═══ Dataset content

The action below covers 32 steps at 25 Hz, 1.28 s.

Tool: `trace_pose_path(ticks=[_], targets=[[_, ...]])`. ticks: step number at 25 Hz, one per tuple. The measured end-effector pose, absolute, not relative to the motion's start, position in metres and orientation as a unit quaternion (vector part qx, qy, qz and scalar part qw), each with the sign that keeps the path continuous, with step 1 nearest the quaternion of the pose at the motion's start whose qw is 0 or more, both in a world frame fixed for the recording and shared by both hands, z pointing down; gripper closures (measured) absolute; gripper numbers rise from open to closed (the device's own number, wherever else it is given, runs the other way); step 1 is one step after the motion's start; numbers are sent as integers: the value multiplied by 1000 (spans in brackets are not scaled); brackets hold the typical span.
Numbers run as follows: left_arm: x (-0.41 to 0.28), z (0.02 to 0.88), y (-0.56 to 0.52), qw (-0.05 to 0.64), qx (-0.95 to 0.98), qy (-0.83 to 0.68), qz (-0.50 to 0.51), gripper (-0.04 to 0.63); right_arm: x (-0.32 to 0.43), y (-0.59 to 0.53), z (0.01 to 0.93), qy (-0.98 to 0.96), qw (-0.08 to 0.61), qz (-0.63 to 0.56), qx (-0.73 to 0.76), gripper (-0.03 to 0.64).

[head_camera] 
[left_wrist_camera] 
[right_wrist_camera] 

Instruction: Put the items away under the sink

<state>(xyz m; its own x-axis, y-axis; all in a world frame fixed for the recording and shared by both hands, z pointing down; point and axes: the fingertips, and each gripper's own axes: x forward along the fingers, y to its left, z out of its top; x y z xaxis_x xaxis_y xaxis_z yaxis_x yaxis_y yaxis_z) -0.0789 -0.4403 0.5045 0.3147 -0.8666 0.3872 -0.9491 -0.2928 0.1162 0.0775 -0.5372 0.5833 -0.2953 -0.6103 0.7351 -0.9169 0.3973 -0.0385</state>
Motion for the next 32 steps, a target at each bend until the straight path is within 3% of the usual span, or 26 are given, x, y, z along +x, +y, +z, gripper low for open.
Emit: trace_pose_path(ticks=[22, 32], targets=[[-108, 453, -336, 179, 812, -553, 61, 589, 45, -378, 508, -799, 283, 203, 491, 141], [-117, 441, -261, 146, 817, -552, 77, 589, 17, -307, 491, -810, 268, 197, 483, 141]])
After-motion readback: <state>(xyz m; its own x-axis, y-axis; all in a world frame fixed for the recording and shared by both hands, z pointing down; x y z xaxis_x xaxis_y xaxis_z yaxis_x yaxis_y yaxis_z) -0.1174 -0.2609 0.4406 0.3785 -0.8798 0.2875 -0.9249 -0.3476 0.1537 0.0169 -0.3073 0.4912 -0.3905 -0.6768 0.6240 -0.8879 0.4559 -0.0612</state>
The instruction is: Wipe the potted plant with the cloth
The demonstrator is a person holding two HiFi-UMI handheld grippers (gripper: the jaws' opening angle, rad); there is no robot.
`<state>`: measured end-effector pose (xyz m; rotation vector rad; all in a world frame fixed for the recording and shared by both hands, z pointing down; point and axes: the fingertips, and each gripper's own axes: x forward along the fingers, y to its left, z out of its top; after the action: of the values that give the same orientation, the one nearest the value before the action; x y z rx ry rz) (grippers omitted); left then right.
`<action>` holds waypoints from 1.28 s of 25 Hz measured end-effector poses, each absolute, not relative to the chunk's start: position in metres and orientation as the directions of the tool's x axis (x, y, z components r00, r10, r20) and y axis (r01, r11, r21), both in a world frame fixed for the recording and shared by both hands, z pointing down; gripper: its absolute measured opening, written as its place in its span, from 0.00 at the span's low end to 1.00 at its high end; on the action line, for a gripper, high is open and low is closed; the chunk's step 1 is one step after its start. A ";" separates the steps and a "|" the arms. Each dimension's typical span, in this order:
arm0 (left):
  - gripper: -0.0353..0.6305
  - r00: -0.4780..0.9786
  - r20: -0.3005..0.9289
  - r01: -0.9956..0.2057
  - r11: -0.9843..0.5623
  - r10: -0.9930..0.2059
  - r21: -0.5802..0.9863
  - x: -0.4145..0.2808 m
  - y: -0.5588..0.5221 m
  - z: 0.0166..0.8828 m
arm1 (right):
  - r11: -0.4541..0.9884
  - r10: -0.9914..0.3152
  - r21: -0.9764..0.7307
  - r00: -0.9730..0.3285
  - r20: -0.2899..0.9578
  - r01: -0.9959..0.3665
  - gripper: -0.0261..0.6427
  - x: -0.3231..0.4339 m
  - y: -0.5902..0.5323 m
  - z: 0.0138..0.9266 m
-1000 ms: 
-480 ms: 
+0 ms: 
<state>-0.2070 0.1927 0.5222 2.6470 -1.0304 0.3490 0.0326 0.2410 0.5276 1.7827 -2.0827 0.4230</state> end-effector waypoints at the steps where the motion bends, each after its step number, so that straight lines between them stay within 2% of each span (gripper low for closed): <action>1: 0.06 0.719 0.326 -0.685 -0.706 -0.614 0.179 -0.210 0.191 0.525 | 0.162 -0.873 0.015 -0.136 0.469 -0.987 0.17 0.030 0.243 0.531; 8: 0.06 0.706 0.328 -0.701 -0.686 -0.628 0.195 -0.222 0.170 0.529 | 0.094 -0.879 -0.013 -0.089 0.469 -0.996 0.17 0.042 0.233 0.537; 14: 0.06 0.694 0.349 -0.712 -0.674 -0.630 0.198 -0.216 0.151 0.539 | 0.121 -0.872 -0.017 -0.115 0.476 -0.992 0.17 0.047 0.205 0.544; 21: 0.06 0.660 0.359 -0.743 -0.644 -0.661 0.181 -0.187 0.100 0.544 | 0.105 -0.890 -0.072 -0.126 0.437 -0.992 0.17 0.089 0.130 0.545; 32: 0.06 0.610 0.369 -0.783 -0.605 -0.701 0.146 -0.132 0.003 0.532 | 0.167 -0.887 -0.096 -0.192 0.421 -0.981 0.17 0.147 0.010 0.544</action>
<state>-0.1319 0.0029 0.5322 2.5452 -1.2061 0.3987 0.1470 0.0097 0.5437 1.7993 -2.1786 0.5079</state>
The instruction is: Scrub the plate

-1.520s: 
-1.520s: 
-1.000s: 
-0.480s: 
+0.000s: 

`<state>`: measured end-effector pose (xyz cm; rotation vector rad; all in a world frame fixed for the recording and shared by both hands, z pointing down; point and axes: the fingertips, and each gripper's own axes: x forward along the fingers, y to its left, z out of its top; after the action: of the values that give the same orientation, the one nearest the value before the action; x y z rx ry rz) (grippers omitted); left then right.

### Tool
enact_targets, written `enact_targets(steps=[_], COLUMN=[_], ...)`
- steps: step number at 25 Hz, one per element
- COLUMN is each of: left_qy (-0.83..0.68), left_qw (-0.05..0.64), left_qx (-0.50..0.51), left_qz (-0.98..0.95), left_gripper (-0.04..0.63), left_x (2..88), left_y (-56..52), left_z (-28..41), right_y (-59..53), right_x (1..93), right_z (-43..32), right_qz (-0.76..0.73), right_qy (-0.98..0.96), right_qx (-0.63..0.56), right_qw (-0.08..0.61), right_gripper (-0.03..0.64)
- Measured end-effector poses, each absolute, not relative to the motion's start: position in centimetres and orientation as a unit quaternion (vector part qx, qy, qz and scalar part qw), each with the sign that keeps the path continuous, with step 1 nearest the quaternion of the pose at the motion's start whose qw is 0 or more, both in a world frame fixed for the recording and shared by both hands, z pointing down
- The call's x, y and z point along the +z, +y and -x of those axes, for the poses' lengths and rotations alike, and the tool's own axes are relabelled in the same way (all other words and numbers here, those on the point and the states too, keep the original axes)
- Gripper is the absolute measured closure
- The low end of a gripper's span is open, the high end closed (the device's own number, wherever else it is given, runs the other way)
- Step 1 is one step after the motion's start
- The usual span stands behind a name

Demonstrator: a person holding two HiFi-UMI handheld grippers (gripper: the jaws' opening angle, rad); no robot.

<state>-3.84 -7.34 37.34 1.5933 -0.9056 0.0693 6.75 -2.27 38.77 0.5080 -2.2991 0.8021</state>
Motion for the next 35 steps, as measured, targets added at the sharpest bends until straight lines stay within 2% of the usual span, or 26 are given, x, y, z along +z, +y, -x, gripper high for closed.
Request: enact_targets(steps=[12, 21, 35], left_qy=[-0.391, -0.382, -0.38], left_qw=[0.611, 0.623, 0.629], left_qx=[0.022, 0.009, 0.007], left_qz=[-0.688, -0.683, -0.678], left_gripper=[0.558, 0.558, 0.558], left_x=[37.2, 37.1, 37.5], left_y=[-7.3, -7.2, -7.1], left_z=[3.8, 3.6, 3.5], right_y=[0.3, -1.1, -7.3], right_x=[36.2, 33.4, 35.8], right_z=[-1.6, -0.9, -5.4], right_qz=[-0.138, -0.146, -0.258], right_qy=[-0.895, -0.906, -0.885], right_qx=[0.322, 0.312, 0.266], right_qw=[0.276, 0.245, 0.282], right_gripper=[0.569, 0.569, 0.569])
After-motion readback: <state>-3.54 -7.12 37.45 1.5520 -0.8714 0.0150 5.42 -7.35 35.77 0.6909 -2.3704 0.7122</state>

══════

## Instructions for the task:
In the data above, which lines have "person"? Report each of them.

## Exercise answer:
The demonstrator is a person holding two HiFi-UMI handheld grippers (gripper: the jaws' opening angle, rad); there is no robot.
Demonstrator: a person holding two HiFi-UMI handheld grippers (gripper: the jaws' opening angle, rad); no robot.

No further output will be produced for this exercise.